Of course, much of the film's strength comes from two new characters (no not Tonks and Shacklebolt): Luna Lovegood and Dolores Umbridge. Newcomer Evanna Lynch's performance evokes feelings of wonder, wisdom, empathy, and oddity. Luna is one of those rare truth-speakers, and Lynch's characterization how easily society can ostracize those who are too honest in our world. She bonds with the Thestrals, the creatures of death, and the scene where she offers both an apple and a raw steak is disturbingly sympathetic in both its cuteness and creepiness. On the opposite end of the political spectrum, Imelda Staunton is frightening as the pink-clad facist, Umbridge. While she is not toad-like as described in the pink, Staunton's smile becomes one of her effective weapons as she terrorizes the student body, grinning fiercely all the while. Her office and the torture sequence with the pain-bringing quill is shot perfectly, and I could feel the rest of the audience grimacing with me.

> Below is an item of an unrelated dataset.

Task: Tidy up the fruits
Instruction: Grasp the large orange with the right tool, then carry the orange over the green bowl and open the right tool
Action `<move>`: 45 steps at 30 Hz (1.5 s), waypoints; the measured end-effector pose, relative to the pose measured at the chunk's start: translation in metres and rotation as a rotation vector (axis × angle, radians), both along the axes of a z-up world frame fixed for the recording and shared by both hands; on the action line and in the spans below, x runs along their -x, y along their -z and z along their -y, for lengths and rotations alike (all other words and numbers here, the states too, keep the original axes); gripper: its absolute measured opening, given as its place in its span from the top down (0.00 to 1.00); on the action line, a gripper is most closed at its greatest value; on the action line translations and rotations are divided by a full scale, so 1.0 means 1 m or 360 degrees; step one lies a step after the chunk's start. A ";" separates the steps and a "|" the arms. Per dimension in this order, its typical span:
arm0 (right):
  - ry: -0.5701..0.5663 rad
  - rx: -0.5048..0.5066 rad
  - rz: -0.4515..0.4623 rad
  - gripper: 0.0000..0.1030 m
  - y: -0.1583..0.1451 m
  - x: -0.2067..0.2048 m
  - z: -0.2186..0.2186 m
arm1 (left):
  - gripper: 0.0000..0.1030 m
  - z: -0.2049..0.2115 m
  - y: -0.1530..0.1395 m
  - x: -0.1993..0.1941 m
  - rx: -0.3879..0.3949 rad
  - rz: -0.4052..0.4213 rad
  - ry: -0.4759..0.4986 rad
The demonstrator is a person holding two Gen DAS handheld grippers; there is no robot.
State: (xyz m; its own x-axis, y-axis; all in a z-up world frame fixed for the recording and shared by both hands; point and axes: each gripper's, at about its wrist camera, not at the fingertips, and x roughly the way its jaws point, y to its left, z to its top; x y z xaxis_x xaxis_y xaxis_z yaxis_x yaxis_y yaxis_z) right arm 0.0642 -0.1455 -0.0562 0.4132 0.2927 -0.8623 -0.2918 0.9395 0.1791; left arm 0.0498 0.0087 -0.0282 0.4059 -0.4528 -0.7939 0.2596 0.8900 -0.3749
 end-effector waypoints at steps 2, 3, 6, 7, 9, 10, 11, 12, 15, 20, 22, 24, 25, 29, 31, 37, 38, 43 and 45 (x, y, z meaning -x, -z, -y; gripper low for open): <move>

Most of the plot of the film follows Harry's rebellion from Umbridge's dictatorship. I love Hermione's line to explain the Room of Requirement (which is first mentioned in passing in the novel of the Goblet of Fire), as Hogwarts itself trying to help the students. That one line adds to the sense of urgency and need. Goldenberg and new director, David Yates, also chose to incorporate an interesting visual motif with the Daily Prophet newspaper and the political press conferences of the Minister of Magic. I kept thinking of what a veiled indictment of the war on terror this was, and it worked to show the dangerous possibilities of when the press is complicit in an administration's attempts to put forth a lie. (How many people think Saddam was directly involved with 9-11? Sorry, had to be said, again). While they eliminate a fantastic scene of Harry's rebellion when he tells his story to Rita Skeeter to be published in The Quibbler (Luna's father's tabloid), the power of the press is felt a force that doesn't just inform public opinion, but creates it.
What I enjoyed most in the end of the film is not just the tremendous set design, wand choreography, or special effects. Goldenberg and Yates elect to extend the moment when Voldemort possesses Harry, and it works quite effectively. The sequence serves as the capstone to the metaphor they have built throughout the film. Harry's angst, temper, and moodiness are not just signs of Holden-esque adolescent funk, but a real question of Voldemort's influence on Harry's soul. It is almost like a scene from The Empire Strikes Back: will Harry who has suffered so much give in to his hatred, or will he remember the love and friendship which forms the spiritual bonds of community? That sequence touched me much more than any of the scenes that followed in the novels denoument.
Considering that Yates is directing The Half-Blood Prince, I wonder what he will do when the story doesn't have to focus 100% of the time on Harry. Plus, who will they get for Slughorn?